Task directions: With the pictures left out, transcribe exactly the lines from the one with "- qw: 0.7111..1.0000" through the end of the data.

Available data:
--- START ---

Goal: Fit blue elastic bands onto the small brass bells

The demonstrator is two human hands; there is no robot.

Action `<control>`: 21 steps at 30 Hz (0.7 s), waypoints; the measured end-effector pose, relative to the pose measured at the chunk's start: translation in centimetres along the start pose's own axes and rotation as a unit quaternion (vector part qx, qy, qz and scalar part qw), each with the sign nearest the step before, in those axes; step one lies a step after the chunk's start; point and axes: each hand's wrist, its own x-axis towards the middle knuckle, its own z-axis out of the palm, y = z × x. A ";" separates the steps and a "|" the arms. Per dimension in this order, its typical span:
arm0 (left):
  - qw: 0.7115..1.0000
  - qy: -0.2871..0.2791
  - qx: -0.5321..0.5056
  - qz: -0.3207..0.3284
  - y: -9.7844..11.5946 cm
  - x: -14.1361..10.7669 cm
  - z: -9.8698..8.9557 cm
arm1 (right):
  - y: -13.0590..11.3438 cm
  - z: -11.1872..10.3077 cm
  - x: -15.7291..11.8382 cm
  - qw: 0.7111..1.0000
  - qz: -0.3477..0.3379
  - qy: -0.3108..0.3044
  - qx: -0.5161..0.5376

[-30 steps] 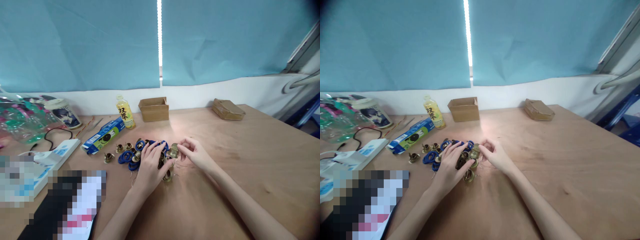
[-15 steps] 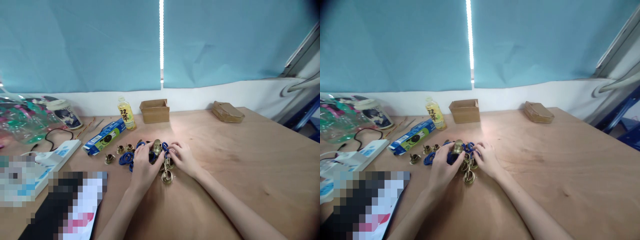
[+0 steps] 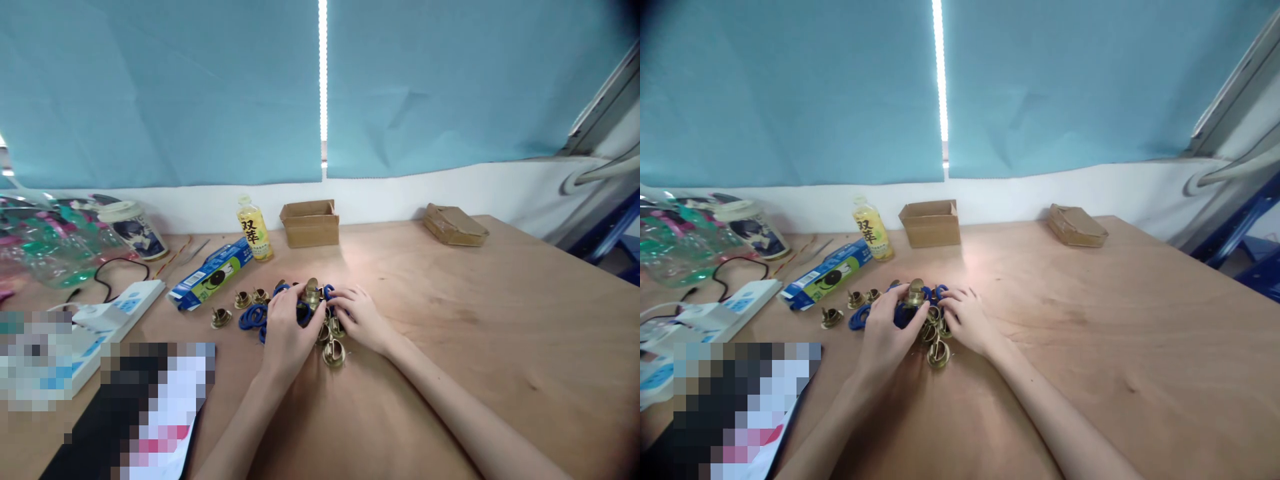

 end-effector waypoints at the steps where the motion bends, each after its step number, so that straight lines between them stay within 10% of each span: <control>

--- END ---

Exercise response:
  - qw: 0.7111..1.0000
  - qz: -0.3477..0.3379
  - qy: -0.3108..0.3044
  - qx: -0.5161..0.5376

[-30 steps] 
[-15 steps] 
[+0 steps] 

 end-effector waypoints at the steps where the motion bends, each after its step number, so that straight lines between them stay within 10% of each span: <control>

No part of the exercise remains unanswered.